Across the listing below, count the lines holding "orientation". State the number and nothing more.

*** Data below ***

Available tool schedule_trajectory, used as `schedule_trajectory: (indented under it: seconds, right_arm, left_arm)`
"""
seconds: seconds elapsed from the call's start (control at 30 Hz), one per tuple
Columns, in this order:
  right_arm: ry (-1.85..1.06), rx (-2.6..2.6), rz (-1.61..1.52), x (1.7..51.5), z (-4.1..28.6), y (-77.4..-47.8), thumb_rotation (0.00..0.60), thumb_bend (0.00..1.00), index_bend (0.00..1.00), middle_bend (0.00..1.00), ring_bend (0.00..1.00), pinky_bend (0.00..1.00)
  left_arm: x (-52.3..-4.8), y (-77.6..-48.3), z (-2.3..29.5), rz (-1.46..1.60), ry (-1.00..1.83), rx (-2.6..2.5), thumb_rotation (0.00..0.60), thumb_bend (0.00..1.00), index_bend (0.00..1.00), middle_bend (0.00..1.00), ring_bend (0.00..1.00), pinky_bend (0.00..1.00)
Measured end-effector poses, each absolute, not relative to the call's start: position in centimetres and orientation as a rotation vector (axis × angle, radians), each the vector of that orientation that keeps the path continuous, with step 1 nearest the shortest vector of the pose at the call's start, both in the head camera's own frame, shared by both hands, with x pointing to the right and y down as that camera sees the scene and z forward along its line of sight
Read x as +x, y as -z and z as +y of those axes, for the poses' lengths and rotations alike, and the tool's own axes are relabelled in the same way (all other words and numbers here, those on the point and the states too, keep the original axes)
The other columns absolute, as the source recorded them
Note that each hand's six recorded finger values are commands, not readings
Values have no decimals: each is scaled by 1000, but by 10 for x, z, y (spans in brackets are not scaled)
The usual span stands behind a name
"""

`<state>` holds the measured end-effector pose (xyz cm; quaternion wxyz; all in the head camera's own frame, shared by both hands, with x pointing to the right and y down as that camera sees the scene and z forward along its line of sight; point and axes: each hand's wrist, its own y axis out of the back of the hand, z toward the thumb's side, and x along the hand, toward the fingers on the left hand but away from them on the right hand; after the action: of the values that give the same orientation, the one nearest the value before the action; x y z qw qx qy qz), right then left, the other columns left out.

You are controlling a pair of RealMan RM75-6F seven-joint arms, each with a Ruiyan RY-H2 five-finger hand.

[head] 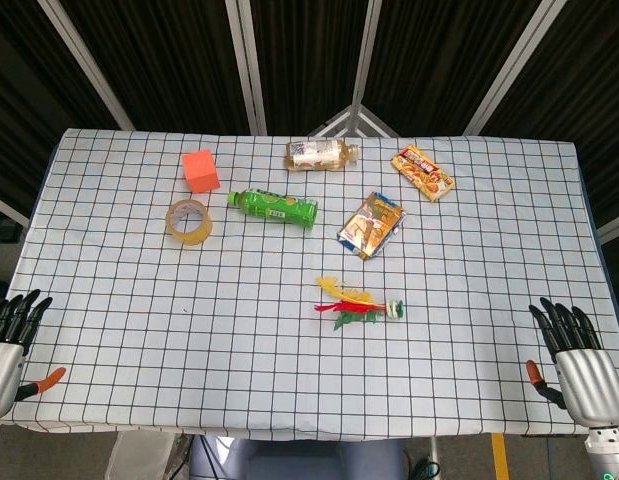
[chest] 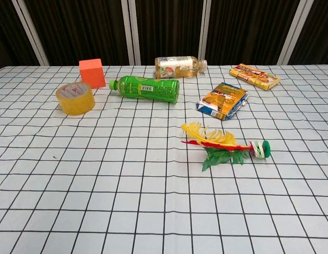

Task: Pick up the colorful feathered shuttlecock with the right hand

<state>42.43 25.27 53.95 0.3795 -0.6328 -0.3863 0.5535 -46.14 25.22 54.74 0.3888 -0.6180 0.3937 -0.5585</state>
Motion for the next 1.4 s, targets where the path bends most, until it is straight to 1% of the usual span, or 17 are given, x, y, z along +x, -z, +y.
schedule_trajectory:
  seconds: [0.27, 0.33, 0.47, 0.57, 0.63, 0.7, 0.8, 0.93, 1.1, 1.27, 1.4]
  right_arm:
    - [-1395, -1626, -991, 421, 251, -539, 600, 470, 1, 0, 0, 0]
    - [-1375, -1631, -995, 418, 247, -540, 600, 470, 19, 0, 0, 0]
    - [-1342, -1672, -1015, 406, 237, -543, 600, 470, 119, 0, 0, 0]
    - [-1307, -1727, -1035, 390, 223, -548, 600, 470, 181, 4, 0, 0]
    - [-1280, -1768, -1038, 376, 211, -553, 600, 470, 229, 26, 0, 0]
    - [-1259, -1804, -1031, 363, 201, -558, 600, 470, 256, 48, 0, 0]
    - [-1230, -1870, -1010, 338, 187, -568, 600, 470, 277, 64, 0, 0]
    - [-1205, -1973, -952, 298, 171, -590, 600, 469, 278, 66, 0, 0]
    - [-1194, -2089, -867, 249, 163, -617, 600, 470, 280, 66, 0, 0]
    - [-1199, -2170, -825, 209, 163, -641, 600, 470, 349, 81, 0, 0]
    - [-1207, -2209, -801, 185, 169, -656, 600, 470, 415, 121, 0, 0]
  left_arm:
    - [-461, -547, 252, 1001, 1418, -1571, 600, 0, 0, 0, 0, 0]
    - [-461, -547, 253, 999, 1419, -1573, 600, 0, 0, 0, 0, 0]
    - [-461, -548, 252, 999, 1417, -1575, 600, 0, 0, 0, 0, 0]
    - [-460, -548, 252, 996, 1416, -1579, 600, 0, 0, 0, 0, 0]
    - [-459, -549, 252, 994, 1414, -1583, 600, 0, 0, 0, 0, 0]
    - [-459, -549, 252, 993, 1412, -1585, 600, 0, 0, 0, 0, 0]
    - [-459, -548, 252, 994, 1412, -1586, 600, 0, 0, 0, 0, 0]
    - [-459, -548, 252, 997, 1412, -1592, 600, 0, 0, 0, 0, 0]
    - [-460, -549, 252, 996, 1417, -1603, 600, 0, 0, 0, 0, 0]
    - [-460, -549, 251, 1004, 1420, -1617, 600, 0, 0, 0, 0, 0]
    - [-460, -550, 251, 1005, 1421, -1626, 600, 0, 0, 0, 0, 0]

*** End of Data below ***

**Answer space**
2